Adanya golput ini membuat gagalnya target realisasi Panlih terhadap partisipasi Pemira, seperti Panlih Pemira Undip yang menargetkan 65% partisipasi suara dari total DPT. Sedangkan Panlih Pemira FIB yang menargetkan sebanyak 800 partisipasi suara.
Penyebab Golput
Menurut Noorma Fitiatia M Zain, dalam artikel “Matinya Demokrasi Kampus” yang ditulis dalam Suara Merdeka, 22 Desember 2007, ada empat faktor penyebab mahasiswa apatis (golput) dalam proses demokrasi kampus.
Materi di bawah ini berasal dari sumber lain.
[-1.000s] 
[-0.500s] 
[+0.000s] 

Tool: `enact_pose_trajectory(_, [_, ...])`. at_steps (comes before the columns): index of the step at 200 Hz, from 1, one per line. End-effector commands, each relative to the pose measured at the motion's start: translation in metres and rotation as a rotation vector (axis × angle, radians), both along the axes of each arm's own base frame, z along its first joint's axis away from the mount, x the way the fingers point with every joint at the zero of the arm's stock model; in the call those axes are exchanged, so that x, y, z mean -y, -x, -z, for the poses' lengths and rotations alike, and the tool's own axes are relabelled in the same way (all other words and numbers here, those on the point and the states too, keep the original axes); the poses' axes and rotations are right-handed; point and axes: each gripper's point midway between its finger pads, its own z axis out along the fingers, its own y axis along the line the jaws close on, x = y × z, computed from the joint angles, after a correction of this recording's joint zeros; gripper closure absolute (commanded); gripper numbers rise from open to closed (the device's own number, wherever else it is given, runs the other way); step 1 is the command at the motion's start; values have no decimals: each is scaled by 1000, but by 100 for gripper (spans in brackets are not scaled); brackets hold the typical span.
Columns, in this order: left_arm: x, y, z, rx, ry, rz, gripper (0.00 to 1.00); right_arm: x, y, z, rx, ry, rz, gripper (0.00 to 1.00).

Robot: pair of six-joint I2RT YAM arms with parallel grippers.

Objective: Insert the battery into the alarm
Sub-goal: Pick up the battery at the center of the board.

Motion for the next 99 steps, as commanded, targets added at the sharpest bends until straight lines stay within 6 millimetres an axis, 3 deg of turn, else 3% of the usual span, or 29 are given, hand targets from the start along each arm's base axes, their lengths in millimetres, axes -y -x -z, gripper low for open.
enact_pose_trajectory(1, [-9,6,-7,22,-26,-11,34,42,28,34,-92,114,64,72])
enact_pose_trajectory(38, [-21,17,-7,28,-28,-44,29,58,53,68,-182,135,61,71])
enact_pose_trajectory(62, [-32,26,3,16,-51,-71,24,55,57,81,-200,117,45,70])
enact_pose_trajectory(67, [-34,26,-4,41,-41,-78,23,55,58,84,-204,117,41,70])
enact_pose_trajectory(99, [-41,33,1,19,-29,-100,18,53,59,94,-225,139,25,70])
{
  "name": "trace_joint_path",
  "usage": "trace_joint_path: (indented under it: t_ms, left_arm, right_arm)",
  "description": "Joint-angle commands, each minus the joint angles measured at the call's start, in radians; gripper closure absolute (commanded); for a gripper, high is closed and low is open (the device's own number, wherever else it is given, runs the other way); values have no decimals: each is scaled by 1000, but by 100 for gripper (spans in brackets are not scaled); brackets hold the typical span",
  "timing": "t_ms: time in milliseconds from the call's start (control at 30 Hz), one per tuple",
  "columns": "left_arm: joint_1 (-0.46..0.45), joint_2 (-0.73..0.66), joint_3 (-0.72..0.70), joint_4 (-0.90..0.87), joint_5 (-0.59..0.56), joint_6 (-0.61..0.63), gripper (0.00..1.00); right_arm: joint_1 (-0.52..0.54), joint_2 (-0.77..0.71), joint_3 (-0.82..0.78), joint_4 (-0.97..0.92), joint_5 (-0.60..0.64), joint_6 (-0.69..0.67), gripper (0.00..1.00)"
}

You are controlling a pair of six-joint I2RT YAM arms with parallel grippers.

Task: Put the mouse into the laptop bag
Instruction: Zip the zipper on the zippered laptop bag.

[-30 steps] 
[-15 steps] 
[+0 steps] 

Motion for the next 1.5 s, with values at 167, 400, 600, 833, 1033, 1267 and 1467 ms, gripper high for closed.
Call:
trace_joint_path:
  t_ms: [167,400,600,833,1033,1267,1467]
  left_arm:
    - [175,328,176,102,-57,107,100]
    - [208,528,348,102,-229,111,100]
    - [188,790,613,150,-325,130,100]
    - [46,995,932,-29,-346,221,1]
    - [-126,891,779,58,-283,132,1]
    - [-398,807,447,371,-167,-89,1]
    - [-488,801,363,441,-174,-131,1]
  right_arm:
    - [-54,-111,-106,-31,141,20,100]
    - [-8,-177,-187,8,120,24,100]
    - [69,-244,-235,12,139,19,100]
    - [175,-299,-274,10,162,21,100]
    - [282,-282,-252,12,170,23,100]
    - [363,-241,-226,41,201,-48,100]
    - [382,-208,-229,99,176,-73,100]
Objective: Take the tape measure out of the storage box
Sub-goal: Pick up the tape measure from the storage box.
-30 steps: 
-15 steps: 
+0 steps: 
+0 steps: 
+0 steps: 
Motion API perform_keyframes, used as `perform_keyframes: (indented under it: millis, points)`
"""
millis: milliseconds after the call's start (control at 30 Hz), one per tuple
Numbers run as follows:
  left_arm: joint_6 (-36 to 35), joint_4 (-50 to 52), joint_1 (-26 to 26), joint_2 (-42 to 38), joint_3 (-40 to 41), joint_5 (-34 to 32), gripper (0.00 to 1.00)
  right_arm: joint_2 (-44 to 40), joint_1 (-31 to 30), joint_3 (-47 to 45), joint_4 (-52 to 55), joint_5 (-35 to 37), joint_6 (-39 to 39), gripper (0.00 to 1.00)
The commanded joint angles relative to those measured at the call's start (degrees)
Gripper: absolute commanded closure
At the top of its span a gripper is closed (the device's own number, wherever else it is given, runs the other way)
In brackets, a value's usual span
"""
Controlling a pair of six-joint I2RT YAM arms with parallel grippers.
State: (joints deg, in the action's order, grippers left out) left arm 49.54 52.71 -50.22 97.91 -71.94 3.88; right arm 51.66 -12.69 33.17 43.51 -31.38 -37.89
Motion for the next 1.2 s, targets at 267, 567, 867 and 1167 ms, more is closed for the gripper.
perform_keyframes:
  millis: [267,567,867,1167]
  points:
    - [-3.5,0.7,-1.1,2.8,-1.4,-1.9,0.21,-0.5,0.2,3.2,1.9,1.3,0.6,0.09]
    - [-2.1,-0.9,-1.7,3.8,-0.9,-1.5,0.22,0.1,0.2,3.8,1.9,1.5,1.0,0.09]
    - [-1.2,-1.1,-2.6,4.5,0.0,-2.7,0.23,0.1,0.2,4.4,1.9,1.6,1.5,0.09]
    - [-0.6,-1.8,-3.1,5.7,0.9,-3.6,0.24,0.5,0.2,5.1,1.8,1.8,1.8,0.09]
Pertama, para pemimpin mahasiswa yang terpilih pada Pemira kurang mampu memberikan perubahan dalam dunia kampus, terutama bagi kepentingan mahasiswa itu sendiri. Kedua, kurang adanya sosialisasi yang jelas dari panitia penyelenggara kepada mahasiswa dan pemahaman mahasiswa terhadap demokrasi kampus sangat minim. Ketiga, kurangnya dukungan dari pejabat kampus dengan masih adanya perkuliahan aktif ketika Pemira dilaksanakan. Keempat, adanya “politik pesanan” yang membuat kepentingan mahasiswa malah justru terabaikan.
(Ririn, Tyas, Qanish, Ulil).
Kalau kita sadar akan pentingnya partisipasi dalam memberikan suara di Pemira, kita akan berpikir dua kali untuk golput.